New York City – like many cities – is slowly sinking. But the weight of its skyscrapers is accelerating the process in Manhattan. What is happening in the metropolis and how can the sinking be stopped?

Image: Unsplash




Rising sea levels are bad news for many cities. For example, the US metropolis of New York City is sinking by about one to two millimetres per year. This increases the risk of flooding even more. Accordingly, flooding could affect the city significantly more in the future. The combination of rising sea levels and a sinking city is fatal, and the weight of the many skyscrapers in Manhattan amplifies the effect.

764 million tonnes are causing New York City to sink

Over one million buildings are located in New York City. The skyscrapers in particular are very heavy at 1.5 to 2 tonnes per cubic metre. Among the heaviest buildings is the famous Empire State Building, made of steel, granite and limestone, weighing around 370,000 tonnes. This is not a problem on bedrock, but if a skyscraper is on softer ground near the coast, it contributes to sinking.

According to estimates by a group of experts around geophysicist Tom Parsons, published in the journal Earth’s Future, the city’s buildings weigh about 764 million tonnes. The city’s different and very diverse surface types behave differently when exposed to stress. But the clayey soils with artificial fills, which are common in the borough of Brooklyn, for example, yield slightly to weight.
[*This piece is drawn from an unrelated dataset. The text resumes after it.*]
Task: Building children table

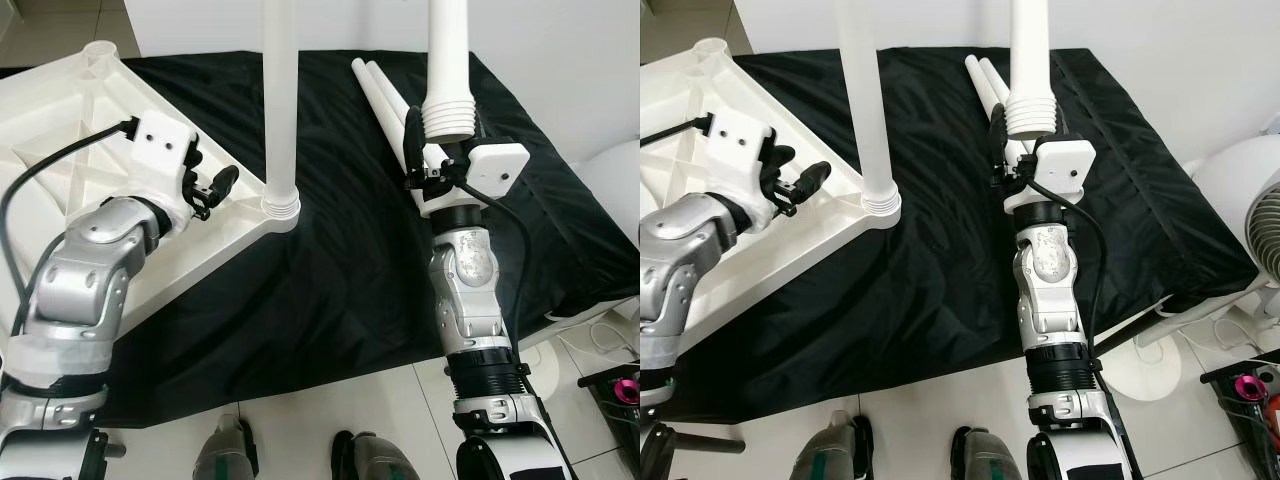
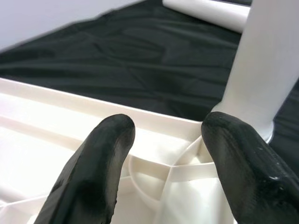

The subsidence potential with building is between 7.5 and 60 centimeter – with other soils only 6 to 12 cm and with rock only 0.5 centimeter can be expected.

New York City's sinking is no surprise to the scientists. Image: Unsplash

Lower Manhattan only just above sea level

The scientific team warns against being too careless about the double threat of sinking soil and rising sea levels. Since 1950, the water level on the New York coast has risen by about 23 cm. And in general, the risk of rising sea levels is particularly high on the east coast of the USA.

Hurricanes also occur frequently here and can lead to flooding. In 2021, for example, Hurricane Ida showed that New York City’s drainage systems had major problems coping with the large amounts of water. When buildings come into contact with salt water too frequently, materials such as concrete and steel can weaken.

Other problems in New York City, according to the study, include a lack of floodplain standards, additional sinking due to groundwater extraction and a lack of sediment in New York Harbor. The latter used to come from the East River and the Harlem River and protected the city from strong northeast winds and hurricanes.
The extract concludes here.